The need to be self-indulgent

So, I’m unemployed for the first time in my life. Apart from being a student and having the odd gaps between study and proper ‘grown-up’ jobs, this last week has been the first time I’ve ever had to think about the structure of my day aside from the usual getting up, eating, washing, sleeping and checking my emails, as I do first thing anyway. Besides the very important job-hunting, there’s little else to do and being essentially a very social person who needs other people to bounce off, I’m finding these long daytimes don’t exactly stimulate me.

On the other hand, it feels strangely like being eighteen again, in that long hot summer before university started. Well, it might not have been that long and hot, but everything looks rosier in retrospect! I had my mum’s car at my disposal, plenty of friends in the same position and what seemed like unbridled freedom. I hadn’t got a care in the world and a hugely exciting three years of being away from home ahead of me.

Seven years on I’m lucky to have been able to shape my life quite happily, and I’ve reaped the benefits of being a bit more sorted and with somewhat more direction in my life. Leaving my last job was a temporary setback – perhaps knocking my self-belief somewhat – but it was the right thing to do and those eight months have now been safely deposited in the dustbin of history.
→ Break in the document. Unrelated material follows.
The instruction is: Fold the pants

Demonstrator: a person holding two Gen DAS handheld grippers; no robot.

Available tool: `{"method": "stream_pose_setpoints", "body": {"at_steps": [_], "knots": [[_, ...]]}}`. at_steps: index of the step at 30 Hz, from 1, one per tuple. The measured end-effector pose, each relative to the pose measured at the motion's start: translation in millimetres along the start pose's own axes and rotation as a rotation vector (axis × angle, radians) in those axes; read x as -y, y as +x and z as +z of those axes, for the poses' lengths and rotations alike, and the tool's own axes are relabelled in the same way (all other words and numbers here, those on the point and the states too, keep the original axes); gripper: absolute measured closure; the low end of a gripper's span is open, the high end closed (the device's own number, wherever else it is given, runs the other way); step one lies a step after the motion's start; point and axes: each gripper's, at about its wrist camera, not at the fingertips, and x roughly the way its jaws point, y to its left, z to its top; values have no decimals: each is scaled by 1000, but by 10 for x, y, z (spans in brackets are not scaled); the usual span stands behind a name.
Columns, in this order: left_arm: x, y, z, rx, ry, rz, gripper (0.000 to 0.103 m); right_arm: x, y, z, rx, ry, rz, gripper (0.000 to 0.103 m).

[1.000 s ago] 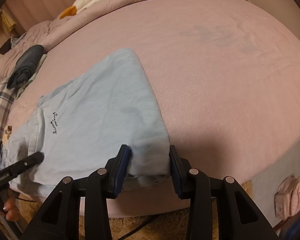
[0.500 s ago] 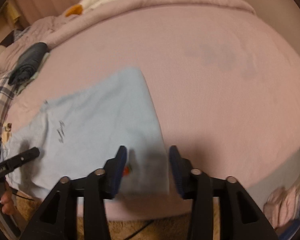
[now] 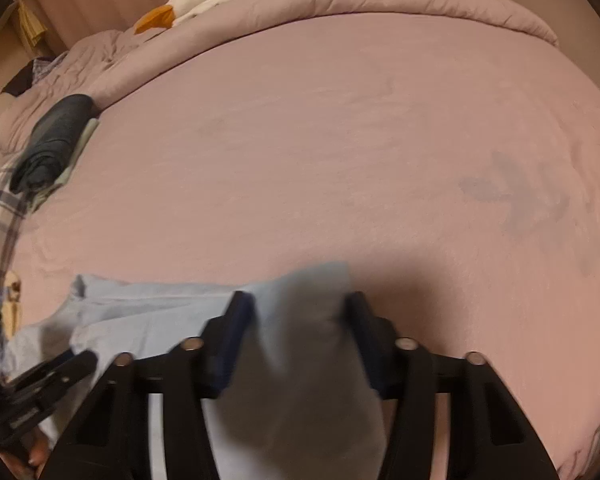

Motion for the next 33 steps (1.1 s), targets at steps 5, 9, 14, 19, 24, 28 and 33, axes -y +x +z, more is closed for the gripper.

At least I’ve got the time and mental space to meaningfully look for something else. Every morning I’m getting quite excited by the prospect of working for more dynamic and exciting organisations, so there’s hope yet. And a holiday in a few weeks time should help recharge my batteries even more, in preparation for the next challenge.

This evening I’ll be doing my volunteering at the London Lesbian and Gay Switchboard, which I’m looking forward to, as I’ve not done a shift in a few weeks. At least I can listen to other peoples' problems on the phones in the knowledge that my worries aren’t all that bad!